• [Work instruction]: Print the data below exactly as it stands, and keep the pictures out.

===

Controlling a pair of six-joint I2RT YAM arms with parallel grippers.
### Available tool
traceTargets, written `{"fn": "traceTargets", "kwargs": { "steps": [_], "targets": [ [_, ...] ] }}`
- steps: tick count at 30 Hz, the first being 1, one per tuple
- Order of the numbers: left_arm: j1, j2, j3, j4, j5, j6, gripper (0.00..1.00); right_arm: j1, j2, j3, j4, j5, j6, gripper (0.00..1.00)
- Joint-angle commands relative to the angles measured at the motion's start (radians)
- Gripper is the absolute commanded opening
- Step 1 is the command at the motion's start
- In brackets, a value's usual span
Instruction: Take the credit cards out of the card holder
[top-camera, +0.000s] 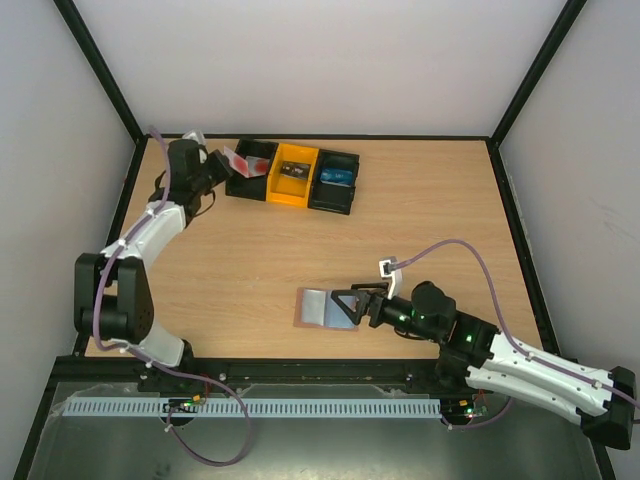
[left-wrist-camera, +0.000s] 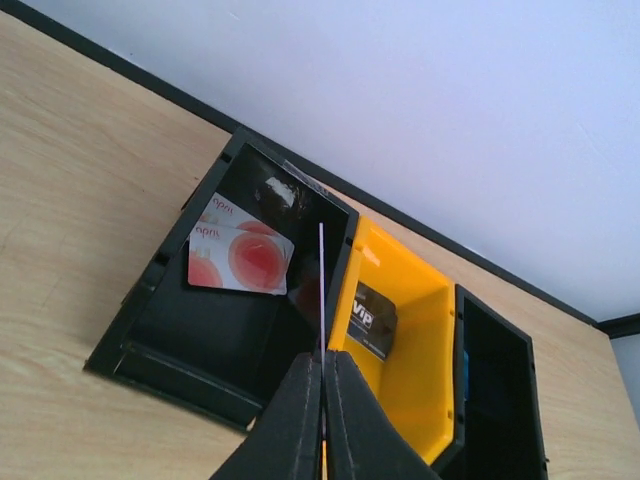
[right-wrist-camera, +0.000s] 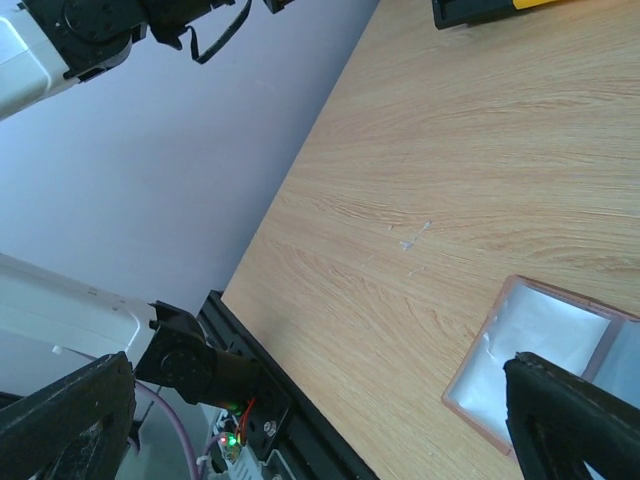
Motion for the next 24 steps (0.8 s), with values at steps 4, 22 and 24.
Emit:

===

• [Response box]:
Controlling a pair of six-joint I2RT YAM arms with parallel grippers.
### Available tool
traceTargets, written `{"fn": "traceTargets", "kwargs": { "steps": [_], "targets": [ [_, ...] ] }}`
- steps: tick count at 30 Hz, the first being 1, one per tuple
- Order of the numbers: left_arm: j1, j2, j3, j4, j5, j6, gripper (0.00..1.00); right_arm: j1, j2, j3, j4, j5, j6, gripper (0.00..1.00)
- Joint-angle commands relative to the angles measured at the motion's start (radians)
- Gripper is the absolute commanded opening
- Step 1 is the command at the motion's start
- In brackets, a value's usual span
Instruction: Take the credit cards out of the card holder
[top-camera, +0.000s] 
[left-wrist-camera, +0.000s] 
[right-wrist-camera, +0.000s] 
Motion for the next 24 steps (0.8 s), with values at steps 4, 22 and 24.
Emit:

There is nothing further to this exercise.